Understanding this argument requires an ability to detect and follow nuance, but nuance has largely been dismissed from the debates about speech raging on college campuses. Absolutist postures and the binary reign supreme. You are pro- or anti-, radical or fascist, angel or demon. Even small differences of opinion are seized on and characterized as moral and intellectual failures, unacceptable thought crimes that cancel out anything else you might say.
No one should have to pass someone else’s ideological purity test to be allowed to speak. University life — along with civic life — dies without the free exchange of ideas.
In the face of intimidation, educators must speak up, not shut down. Ours is a position of unique responsibility: We teach people not what to think, but how to think.

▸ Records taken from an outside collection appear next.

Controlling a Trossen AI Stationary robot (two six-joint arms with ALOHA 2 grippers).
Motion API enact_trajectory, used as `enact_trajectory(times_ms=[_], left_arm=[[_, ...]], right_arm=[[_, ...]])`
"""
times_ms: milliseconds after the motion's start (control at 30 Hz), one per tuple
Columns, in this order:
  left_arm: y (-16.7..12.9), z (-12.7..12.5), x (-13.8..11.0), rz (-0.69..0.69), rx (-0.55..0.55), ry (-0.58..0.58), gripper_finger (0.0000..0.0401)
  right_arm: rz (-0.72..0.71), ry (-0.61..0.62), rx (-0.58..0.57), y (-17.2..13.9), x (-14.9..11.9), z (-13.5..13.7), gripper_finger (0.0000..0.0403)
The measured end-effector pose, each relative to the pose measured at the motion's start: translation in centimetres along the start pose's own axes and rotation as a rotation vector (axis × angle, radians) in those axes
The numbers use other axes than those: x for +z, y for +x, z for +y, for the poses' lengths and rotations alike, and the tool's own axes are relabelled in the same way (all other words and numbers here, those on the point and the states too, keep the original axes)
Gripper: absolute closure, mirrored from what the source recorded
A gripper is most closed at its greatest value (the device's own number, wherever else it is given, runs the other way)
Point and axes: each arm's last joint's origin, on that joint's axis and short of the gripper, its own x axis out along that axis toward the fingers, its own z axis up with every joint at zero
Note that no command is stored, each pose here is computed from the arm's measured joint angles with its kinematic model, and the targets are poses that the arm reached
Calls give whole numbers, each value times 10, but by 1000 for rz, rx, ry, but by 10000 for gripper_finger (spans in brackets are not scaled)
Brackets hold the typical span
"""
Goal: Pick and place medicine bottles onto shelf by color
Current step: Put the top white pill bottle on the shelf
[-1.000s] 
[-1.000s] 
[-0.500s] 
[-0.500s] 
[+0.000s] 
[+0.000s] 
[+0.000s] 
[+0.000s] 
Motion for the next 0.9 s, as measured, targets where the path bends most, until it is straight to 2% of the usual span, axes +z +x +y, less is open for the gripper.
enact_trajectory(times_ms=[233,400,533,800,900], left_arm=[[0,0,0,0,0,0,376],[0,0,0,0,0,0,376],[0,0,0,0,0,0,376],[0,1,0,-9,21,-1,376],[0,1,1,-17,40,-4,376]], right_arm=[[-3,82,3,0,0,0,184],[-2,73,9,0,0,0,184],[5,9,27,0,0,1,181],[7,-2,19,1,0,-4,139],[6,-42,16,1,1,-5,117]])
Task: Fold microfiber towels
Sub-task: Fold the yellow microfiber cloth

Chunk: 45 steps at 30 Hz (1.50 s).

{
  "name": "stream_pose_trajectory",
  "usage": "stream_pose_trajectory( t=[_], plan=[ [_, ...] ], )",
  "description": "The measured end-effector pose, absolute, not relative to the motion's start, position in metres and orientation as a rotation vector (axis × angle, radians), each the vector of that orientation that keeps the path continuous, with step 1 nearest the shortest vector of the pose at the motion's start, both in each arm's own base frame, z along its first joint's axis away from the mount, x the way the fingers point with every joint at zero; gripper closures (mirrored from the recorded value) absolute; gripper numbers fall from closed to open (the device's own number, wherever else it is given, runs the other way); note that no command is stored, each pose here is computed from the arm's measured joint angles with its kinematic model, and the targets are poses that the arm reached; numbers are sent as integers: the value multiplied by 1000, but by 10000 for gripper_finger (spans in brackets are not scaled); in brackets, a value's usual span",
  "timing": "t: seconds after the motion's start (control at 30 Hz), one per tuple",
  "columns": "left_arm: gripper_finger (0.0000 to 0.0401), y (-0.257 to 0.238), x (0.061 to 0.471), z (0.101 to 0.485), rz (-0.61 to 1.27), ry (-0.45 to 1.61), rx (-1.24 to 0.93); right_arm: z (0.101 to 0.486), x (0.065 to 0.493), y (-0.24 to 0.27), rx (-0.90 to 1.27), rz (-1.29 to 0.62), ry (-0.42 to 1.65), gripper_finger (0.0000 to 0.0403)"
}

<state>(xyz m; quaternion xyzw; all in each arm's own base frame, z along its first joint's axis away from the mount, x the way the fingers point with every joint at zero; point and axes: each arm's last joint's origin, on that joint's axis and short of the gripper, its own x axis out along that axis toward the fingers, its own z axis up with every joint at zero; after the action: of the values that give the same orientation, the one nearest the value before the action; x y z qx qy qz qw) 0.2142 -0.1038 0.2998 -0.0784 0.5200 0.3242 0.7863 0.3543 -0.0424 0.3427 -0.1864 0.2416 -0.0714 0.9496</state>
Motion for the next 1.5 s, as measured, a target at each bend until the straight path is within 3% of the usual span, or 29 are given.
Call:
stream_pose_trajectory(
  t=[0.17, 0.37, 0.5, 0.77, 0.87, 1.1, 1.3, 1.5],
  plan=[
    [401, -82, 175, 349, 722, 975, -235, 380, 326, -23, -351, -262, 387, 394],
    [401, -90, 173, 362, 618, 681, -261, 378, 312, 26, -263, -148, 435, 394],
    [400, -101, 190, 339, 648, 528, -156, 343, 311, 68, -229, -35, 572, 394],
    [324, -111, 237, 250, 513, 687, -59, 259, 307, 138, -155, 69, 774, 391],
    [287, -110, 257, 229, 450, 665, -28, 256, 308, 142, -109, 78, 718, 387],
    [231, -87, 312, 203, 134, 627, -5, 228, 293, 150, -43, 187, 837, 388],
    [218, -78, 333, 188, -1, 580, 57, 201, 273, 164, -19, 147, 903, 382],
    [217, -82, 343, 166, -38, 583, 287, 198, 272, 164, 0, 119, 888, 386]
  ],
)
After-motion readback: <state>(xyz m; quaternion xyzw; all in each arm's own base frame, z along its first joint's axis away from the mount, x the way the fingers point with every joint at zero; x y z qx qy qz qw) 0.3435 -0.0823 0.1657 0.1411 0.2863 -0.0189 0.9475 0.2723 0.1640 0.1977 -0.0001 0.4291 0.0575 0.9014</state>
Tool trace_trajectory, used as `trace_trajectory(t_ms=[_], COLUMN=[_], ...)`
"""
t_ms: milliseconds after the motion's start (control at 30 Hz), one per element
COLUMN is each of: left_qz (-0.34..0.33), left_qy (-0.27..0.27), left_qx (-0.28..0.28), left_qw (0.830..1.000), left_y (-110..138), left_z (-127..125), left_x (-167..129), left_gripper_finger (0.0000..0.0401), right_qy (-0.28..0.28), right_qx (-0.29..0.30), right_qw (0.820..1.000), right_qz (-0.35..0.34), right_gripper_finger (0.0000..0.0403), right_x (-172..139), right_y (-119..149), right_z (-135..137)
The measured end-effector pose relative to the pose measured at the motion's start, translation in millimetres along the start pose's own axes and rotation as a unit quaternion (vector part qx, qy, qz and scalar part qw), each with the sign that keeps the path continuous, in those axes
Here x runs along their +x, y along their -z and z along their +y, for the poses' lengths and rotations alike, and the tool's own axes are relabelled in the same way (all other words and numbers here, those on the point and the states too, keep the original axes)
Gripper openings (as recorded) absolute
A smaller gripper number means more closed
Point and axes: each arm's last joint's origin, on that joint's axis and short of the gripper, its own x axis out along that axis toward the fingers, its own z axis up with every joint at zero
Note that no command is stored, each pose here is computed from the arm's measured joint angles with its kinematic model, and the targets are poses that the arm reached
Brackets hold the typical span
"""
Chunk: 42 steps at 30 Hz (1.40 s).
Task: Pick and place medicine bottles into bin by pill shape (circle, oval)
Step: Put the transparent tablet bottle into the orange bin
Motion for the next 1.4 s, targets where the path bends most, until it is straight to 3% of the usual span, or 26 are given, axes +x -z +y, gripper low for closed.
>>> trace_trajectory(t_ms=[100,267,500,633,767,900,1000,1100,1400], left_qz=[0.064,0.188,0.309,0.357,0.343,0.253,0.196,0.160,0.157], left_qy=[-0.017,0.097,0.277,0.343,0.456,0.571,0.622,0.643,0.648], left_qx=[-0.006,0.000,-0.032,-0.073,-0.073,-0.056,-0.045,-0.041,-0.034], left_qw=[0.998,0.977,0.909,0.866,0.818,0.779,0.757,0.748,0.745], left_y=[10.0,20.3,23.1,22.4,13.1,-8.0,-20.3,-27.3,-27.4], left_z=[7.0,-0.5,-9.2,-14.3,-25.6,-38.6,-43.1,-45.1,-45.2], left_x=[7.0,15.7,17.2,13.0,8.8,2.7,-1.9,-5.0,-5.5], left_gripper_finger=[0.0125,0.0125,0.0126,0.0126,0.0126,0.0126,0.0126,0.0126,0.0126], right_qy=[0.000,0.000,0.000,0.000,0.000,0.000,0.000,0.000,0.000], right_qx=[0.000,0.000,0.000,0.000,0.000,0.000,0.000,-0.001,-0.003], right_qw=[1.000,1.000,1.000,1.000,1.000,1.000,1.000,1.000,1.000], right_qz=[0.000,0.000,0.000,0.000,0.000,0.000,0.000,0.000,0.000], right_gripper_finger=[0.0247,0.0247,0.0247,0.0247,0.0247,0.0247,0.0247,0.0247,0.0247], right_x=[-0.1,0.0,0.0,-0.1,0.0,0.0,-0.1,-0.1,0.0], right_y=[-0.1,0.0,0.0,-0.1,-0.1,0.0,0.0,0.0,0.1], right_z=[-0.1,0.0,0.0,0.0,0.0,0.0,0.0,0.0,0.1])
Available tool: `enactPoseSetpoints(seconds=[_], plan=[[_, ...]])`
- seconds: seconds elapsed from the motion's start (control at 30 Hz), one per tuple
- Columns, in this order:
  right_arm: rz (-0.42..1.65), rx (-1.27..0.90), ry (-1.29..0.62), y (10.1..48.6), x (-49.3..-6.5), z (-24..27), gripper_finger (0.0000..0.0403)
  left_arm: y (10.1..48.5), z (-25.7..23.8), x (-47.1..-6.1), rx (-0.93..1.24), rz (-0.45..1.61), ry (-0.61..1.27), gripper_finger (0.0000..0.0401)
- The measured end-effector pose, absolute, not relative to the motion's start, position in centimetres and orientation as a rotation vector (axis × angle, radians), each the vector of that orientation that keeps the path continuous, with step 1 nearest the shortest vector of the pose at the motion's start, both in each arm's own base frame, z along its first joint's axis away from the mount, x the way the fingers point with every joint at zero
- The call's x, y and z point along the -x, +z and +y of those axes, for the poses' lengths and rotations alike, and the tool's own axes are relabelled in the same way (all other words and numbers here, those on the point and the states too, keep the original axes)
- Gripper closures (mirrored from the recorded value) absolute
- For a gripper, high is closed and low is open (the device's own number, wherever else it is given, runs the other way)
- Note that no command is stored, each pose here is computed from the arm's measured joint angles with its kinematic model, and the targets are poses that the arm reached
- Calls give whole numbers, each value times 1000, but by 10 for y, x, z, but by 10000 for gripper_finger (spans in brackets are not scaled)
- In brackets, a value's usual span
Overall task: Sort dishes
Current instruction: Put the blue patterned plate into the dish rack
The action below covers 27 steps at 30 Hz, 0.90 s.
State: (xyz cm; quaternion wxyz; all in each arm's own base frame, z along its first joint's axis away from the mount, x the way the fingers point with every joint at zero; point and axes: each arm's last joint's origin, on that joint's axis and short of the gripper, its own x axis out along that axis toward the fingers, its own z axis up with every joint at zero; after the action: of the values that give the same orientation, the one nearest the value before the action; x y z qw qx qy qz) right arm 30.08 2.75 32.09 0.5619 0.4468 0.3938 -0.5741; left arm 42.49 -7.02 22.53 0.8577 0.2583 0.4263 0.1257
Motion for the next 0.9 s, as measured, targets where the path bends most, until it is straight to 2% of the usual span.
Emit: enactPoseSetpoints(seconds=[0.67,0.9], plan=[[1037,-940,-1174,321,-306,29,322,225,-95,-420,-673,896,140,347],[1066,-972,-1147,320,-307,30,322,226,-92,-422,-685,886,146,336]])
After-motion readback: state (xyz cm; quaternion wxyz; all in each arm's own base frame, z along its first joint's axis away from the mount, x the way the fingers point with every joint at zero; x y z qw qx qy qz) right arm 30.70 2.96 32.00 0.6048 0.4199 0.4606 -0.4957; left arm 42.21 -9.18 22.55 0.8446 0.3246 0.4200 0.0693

Realizing and accepting this has made me — an eminently replaceable, untenured, gay, mixed-race woman with PTSD — realize that no matter the precariousness of my situation, I have a responsibility to model the appreciation of difference and care of thought I try to foster in my students.
If I, like so many colleagues nationwide, am afraid to say what I think, am I not complicit in the problem?
At Reed and nationwide, we have largely stayed silent, probably hoping that this extremist moment in campus politics eventually peters out. But it is wishful thinking to imagine that the conversation will change on its own…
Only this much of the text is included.